Link Posted: 9/17/2004 9:24:10 AM EST
If the holes are small (under 1/4" or so) it's a 5 minute job with a MIG welder...
If you clamp a thick piece of aluminum behind the hole that needs filled, it will suck the heat from the steel before the weld warps or damages it... It's something I've done a zillion times when trying to weld thin fragile parts with too much welder.
All it will take is a quick zap with the MIG to make a spot weld in place of the hole. The aluminum behind the hole will not stick to the spot weld, and will leave a flat surface behind.

Just my 2 cents...

BTW...

I'm in Reading if you need to make a roadtrip...
Link Posted: 9/17/2004 9:31:49 AM EST
MIG with a copper plate temporarily held behind the hole as a base.
Link Posted: 9/17/2004 9:38:46 AM EST
[Last Edit: 9/17/2004 9:45:01 AM EST by 3woodiii]
I am a certified welder and Tig Welding it is the only way to fix it right. At least with the cleanest job. Do Not use a oxy-torch. After the repair is made cool the surrounding area of the reciever with a wet rag to keep the heat down. Good Luck.
Link Posted: 9/17/2004 10:15:33 AM EST

Originally Posted By Zhukov:
There are MAPP/Oxygen systems at Home Depot and the such for $50 or so.

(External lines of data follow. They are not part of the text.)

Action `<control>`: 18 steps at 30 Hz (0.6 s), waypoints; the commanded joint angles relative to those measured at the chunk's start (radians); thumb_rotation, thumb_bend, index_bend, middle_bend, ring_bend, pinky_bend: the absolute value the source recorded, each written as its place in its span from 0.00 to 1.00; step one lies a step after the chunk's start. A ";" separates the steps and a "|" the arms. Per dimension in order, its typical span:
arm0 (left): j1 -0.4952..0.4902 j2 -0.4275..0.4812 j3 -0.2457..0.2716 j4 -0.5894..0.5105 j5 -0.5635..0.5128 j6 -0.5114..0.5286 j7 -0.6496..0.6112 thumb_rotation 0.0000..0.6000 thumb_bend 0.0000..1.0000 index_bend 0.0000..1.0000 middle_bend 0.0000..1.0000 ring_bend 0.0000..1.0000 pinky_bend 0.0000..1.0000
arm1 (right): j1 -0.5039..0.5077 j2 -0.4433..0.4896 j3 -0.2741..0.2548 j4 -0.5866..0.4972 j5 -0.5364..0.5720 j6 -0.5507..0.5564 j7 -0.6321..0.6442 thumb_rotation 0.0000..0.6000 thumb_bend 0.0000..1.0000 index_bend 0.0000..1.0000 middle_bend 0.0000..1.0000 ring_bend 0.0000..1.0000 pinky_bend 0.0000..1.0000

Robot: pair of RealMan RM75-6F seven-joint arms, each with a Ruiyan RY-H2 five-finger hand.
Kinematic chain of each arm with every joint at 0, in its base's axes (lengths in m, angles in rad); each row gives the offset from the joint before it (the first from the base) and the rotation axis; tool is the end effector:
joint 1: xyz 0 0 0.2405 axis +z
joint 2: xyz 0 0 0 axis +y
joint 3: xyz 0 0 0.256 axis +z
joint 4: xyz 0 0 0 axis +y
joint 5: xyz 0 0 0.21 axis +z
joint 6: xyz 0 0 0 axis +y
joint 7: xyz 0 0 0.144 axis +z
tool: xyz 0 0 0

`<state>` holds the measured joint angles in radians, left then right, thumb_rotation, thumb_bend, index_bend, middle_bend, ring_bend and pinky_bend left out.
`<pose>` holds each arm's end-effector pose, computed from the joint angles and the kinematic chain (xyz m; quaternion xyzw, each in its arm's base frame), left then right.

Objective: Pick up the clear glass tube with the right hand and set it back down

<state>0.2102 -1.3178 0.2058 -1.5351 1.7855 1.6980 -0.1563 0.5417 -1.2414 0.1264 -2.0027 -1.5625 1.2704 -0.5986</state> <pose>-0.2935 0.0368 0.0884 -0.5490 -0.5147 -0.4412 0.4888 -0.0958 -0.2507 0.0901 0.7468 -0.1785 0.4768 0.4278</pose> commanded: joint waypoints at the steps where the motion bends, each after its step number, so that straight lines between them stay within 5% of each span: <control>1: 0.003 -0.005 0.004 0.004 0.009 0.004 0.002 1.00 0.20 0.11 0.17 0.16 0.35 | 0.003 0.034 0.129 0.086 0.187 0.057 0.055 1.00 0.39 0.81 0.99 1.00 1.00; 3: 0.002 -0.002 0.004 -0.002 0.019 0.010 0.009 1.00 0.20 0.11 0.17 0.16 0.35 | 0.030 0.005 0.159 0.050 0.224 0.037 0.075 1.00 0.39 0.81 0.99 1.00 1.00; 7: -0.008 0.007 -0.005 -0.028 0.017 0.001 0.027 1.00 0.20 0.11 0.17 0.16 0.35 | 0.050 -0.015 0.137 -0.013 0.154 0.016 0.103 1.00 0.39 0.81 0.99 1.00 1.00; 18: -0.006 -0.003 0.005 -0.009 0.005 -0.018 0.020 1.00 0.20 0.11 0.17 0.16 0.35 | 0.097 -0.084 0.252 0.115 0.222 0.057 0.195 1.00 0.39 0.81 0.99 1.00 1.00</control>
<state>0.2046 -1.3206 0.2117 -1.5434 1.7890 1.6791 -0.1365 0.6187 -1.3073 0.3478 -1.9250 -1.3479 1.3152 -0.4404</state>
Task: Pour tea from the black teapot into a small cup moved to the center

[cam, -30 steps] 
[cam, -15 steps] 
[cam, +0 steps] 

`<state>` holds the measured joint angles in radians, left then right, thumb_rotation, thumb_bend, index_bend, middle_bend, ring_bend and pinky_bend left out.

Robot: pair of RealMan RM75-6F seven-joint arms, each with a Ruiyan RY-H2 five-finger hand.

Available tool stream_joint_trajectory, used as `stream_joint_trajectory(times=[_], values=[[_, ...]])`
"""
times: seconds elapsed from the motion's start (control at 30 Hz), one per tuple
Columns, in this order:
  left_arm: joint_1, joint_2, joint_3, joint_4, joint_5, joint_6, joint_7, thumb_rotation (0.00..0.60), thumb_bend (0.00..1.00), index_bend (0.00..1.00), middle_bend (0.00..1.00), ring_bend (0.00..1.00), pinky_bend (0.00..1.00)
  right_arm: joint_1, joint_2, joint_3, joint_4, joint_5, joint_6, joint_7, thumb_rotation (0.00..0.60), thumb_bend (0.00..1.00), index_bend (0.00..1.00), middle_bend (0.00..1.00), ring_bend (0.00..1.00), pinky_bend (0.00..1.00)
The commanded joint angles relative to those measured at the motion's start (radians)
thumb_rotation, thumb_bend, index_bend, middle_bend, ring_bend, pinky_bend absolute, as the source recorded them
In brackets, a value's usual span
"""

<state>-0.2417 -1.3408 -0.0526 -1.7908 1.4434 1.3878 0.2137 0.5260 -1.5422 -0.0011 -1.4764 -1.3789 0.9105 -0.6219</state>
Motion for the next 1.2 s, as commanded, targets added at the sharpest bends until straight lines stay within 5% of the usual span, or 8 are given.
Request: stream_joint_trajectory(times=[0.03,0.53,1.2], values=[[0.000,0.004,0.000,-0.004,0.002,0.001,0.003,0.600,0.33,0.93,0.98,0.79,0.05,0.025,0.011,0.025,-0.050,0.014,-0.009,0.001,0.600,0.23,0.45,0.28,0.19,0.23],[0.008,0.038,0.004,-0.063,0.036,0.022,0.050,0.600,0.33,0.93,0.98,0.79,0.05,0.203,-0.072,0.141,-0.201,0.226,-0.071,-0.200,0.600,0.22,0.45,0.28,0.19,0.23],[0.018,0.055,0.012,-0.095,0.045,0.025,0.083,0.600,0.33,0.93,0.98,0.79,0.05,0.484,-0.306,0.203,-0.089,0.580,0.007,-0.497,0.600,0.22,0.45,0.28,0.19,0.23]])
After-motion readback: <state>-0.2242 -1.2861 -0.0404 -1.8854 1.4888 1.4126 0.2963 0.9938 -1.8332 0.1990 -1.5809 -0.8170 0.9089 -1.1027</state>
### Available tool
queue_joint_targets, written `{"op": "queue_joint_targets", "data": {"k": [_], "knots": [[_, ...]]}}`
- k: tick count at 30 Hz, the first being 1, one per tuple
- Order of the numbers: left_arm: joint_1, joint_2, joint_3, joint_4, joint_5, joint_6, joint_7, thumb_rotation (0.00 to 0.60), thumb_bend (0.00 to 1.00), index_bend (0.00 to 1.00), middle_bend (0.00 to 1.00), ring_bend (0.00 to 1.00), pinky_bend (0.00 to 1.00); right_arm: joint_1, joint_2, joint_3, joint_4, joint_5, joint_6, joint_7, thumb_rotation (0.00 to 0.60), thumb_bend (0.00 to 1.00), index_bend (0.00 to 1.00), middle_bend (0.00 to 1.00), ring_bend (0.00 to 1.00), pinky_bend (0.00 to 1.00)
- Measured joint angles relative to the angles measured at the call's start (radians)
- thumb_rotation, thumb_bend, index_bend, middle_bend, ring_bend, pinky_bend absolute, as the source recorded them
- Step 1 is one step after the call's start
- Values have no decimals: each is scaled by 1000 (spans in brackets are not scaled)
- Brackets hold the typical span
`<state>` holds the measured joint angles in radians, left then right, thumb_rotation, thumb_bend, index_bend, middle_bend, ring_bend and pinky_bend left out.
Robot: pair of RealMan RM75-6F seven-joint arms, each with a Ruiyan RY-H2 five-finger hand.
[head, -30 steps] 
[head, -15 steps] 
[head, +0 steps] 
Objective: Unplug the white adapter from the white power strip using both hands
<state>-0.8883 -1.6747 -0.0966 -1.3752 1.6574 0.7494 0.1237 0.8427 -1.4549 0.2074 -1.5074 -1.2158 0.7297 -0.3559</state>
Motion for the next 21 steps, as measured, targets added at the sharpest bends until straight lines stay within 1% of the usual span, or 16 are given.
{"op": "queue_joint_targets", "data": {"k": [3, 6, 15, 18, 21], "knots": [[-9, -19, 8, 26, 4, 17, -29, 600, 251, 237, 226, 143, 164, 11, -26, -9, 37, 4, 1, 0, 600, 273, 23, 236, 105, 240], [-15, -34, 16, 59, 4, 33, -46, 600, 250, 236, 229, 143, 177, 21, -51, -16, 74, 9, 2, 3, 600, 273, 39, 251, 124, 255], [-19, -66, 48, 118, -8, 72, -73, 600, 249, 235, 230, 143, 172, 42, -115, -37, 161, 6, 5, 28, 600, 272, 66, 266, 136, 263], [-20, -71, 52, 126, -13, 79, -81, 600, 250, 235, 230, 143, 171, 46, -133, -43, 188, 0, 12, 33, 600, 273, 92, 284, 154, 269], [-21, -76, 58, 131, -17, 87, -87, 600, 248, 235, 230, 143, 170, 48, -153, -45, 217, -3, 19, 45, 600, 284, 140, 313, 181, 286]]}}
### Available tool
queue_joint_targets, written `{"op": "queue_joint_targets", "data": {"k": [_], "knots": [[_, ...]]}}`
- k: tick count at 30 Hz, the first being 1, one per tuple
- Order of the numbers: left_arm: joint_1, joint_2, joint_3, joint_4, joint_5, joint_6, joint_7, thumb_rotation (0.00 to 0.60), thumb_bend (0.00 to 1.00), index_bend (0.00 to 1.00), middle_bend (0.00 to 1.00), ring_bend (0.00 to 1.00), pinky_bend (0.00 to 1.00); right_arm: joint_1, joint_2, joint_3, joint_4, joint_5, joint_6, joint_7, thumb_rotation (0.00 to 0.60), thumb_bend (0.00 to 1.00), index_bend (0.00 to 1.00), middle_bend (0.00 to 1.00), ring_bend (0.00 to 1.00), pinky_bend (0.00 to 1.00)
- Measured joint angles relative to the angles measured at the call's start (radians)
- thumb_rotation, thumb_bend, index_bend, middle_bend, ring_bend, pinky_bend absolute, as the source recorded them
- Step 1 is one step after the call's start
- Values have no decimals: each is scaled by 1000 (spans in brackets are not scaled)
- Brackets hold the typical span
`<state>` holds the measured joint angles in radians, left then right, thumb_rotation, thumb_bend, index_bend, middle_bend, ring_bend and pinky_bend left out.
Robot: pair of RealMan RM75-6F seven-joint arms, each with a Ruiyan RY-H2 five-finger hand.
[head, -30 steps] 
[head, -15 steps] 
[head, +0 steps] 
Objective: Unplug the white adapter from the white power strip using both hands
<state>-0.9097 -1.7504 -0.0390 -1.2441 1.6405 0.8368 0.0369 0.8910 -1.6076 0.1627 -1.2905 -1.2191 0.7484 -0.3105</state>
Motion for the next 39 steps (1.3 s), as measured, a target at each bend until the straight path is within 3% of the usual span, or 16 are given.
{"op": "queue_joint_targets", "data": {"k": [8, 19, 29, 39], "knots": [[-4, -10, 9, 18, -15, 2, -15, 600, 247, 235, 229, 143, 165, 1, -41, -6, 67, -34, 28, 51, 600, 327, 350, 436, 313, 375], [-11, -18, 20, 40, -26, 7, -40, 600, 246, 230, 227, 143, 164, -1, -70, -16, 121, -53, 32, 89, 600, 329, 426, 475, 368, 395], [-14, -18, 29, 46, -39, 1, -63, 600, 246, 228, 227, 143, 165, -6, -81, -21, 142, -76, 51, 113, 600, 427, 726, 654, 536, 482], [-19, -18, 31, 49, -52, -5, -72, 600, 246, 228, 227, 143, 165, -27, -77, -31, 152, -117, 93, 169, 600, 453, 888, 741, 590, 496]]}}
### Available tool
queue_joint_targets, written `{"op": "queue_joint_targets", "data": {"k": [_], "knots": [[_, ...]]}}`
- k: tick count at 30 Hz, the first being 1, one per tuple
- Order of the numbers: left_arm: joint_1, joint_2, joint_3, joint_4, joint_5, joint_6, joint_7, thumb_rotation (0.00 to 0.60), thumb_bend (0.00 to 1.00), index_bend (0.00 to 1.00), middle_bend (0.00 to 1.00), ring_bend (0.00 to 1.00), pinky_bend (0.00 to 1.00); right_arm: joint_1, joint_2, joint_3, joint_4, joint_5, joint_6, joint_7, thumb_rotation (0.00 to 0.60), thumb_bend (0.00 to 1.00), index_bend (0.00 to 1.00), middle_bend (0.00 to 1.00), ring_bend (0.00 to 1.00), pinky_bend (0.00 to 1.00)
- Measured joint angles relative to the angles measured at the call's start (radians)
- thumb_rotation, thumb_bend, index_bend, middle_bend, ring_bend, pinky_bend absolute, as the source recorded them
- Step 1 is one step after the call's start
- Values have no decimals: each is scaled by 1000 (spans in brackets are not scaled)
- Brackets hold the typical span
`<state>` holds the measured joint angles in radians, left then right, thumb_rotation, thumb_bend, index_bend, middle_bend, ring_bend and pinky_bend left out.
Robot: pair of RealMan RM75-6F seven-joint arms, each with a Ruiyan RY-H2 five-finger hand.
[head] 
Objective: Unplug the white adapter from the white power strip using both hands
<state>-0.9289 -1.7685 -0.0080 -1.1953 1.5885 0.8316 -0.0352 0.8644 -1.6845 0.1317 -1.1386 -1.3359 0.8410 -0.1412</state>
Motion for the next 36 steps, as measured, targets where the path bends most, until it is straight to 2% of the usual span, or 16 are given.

Yes, they CAN weld. You can even cut with it. I recently spoke with someone about using the system to cut off some rusty bolts.

The drawback of course is that the welding tips are only meant for small work - but what you're doing certainly qualifies. The bigger problem is that you might lose the tempering of the receiver metal, and you will also discolor the receiver extensively.

Also - TIG is NOT a wirefeed process. MIG is.



+1 I bought the $50 mapp/02 setup at home despot and it worked fine for cutting off some rusty shocks off of my pickup. Other than the 02 cylinders not lasting that long it's fine, and for the money, it's a great deal.